Cadence has a market cap of $1.55B and is far off its 52-week high of $11.73 last May. It's close to its 50-day moving average and approximately $0.85 over its 200-day moving average. Cadence has a trailing twelve months revenue of $974M with trailing twelve months revenues per share of $3.86. Its shares out and float ratio is near-parity and the percentage of Cadence stock held by institutions is 77%.

cdns chart

Finally, I like Atmel Corp., (ATML) http://www.atmel.com/ trading on the Nasdaq in the $4 range. If you look at the chart below, it seems that as the market comes back, ATML could make a buyside breakthrough to the next level of trading.

ATML, like the previous two stocks is not a newcomer, being established in 1984. It now employs 6,400. Yesterday, ATML announced today the availability of a new bit microcontroller for automotive LIN networking applications.

All three of the companies mentioned here are literally designing their way out of the recession.

ATML has one of the industry's broadest intellectual property (IP) technology portfolios.
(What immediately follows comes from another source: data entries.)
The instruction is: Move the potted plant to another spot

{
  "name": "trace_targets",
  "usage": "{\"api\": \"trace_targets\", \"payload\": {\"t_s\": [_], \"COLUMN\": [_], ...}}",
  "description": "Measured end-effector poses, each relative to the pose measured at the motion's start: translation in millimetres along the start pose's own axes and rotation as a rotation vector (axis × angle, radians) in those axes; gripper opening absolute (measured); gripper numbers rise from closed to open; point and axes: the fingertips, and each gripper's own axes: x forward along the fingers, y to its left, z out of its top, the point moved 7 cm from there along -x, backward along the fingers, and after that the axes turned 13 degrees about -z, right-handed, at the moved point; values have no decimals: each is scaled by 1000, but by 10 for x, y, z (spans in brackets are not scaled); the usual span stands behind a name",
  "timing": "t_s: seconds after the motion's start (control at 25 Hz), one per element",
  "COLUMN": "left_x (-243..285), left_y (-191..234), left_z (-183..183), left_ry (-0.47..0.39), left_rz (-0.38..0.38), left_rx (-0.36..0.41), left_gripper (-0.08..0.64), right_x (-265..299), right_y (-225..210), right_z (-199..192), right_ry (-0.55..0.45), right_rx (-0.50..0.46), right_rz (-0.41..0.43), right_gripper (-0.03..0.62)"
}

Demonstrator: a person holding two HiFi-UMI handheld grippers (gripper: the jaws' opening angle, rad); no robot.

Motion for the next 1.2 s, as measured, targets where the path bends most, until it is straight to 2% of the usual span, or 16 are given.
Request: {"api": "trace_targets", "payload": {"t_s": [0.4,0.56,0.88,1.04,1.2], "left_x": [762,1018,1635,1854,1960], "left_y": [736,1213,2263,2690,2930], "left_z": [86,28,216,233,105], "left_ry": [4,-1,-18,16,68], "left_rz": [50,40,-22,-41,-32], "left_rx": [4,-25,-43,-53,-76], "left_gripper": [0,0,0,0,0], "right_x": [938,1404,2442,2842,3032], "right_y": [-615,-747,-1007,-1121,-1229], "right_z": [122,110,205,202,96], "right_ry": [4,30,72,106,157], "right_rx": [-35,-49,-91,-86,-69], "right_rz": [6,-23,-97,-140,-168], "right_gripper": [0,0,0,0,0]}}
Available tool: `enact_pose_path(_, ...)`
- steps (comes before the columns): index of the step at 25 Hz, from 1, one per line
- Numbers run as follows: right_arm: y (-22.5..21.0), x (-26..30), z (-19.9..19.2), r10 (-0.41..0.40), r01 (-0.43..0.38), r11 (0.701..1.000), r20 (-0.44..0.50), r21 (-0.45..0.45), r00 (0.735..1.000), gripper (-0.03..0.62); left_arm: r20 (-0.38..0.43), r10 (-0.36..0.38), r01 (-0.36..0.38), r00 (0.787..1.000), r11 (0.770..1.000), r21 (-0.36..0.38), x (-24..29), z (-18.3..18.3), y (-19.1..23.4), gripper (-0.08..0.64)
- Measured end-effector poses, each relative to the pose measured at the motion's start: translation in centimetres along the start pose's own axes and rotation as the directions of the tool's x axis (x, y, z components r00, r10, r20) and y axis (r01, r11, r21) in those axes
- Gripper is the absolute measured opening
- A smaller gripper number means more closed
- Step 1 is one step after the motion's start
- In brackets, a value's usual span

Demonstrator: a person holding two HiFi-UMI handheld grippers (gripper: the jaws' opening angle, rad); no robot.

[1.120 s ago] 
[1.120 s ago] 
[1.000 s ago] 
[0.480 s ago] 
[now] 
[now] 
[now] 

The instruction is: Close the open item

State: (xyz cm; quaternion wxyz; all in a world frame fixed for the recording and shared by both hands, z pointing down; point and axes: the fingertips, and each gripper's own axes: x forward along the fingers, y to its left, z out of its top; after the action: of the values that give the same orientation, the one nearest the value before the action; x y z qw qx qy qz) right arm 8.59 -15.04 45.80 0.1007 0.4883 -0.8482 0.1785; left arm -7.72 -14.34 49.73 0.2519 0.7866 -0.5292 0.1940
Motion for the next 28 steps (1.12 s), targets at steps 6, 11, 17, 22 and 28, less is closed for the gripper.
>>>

The company operates in four segments: Microcontrollers, Application Specific Integrated Circuit (ASIC), Nonvolatile Memories, and RF and Automotive and markets a range of semiconductor integrated circuits (IC) products including: microcontrollers, logic, mixed-signal, nonvolatile memory, and radio frequency (RF) components.

ATML has a market cap of $1.79B and is near its 52-week high of $4.69 back in November of 2008. It is trading above its 50-day and 200-day moving average and has trailing twelve months revenues of $1.43B with trailing twelve months revenues per share of $3.18. Its shares out versus float ratio is close enough to parity and the percentage of stock held by institutions is 50.40%.